I thought it was going to be tricky finding this Souterrain but it was actually very easy.
Take the main A838 south east from Durness and as you drive past Loch Eriboll, keep an eye out for a small lay by / passing place on your left with a small modern stone cairn built at each end. There is room to park one car between the cairns and the Souterrain is immediately behind the parking place – probably semi-hidden by ferns.
Despite the weather having been dry for well over a week the stone steps down into the Souterrain were wet. This is easily the wettest underground chamber I have ever visited.
The entrance into the Souterrain is low and narrow – and wet! The stonework is in good condition.
I managed to get about 8 metres into the entrance before being stopped as the passage way was now underwater.
I shone my light into the blackness and would estimate the passage ran for about another 8 metres. I threw a stone into the water to try to estimate the depth but I couldn’t tell. If I had brought my wellies I would have ventured further but I didn’t so I couldn’t!
This is an easy site to visit as long as you park in the right place.
I tried to get into this one, but I'm a big lad, and was well happed up (bitterly cold day) and just couldn't squeeze down the steps whether trying to go forward or backwards, so had to content myself with a couple of photographs of the steps disappearing downwards. From what Martin says, this one sounds like a job for small skinny people clad in wet-suits!

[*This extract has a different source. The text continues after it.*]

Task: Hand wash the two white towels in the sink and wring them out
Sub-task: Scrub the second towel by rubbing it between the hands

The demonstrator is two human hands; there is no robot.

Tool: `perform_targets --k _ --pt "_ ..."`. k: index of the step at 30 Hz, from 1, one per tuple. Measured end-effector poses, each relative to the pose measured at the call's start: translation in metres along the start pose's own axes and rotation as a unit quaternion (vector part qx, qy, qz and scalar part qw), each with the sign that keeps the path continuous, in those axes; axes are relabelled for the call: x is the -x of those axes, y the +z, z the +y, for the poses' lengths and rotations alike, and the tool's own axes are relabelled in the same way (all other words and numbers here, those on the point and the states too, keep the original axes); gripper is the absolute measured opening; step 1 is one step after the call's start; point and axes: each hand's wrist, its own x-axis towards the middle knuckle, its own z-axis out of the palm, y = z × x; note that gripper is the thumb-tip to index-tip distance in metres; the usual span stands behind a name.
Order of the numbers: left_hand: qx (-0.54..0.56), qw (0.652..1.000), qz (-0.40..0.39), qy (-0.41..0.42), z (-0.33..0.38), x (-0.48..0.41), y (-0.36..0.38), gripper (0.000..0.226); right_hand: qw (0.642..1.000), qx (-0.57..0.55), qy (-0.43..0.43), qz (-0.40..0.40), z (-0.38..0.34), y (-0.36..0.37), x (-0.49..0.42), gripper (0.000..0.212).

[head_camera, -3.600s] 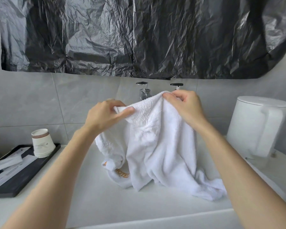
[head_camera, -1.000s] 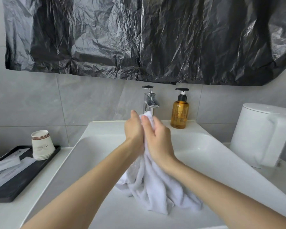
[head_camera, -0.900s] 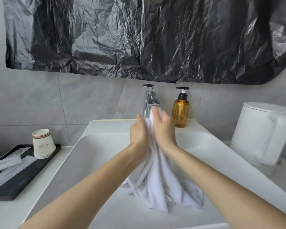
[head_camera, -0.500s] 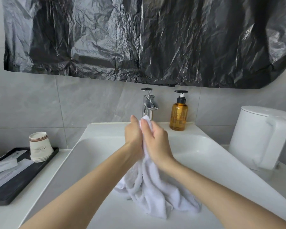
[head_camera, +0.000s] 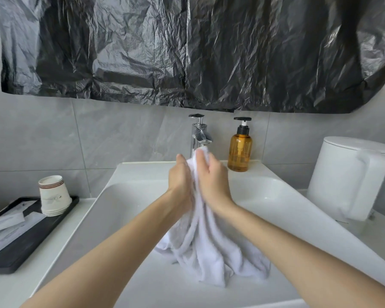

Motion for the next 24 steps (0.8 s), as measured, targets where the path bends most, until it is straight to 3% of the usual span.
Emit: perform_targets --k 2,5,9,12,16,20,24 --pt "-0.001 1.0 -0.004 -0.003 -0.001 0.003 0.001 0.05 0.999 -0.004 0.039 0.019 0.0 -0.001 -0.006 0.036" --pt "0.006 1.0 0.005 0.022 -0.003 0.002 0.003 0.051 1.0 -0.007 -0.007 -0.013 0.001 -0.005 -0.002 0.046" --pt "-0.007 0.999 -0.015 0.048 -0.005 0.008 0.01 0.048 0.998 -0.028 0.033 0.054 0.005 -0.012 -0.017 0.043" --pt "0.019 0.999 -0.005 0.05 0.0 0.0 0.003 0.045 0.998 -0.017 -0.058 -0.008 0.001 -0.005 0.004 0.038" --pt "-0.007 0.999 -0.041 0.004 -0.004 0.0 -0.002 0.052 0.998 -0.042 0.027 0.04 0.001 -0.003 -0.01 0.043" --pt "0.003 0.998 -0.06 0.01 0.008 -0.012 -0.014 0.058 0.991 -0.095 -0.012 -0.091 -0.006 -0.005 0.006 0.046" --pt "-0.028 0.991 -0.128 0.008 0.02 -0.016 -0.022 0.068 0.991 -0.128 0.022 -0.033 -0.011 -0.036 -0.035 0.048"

Port na Con Souterrain, Sutherland
NC428613 (9) Thursday 8/8/96
Today we had a lazy morning but eventually set off from Durness camp site and went to Smoo Cave once more- good fun and we found lots of hag stones on the beach. Then we headed for the souterrain by Loch Eriboll- we stopped off at the Tourist Information on the way through Durness for directions to the site- the woman was v. good and knew exactly where it was. Out of the car and over the road in amongst a load of bracken we found it- the entrance was quite a deep one with small stones steps, it was pitch black and creepy as hell! On the way down into them I keep telling myself that they are no more than iron-age food stores. However, once out of them your mind can really start to wonder what they were used for and I really don't think so many man-hours would have been spent building big stone lined tunnels just so they could keep their sliced loaf in there! Kat actually came down into this one for a look, but we couldn't go very far as most of the floor was submerged and I wouldn't have gone much further if my life had depended on it as we had no way of knowing how deep the very black water was, or how long the souterrain was. Photos were taken and Kat managed to smack her head of one of the roof lintels and her knee on one of the steps-ow! All in all a very satisfying (if somewhat scary) souterrain.
From Durness follow the A838 round to a sea loch called Loch Eriboll. Just before the few houses and pier that go by the name Portnancon, there is a small grassy siding off the main road on the right, you'll find the site hidden in bracken bushes on the side of the road nearest the loch.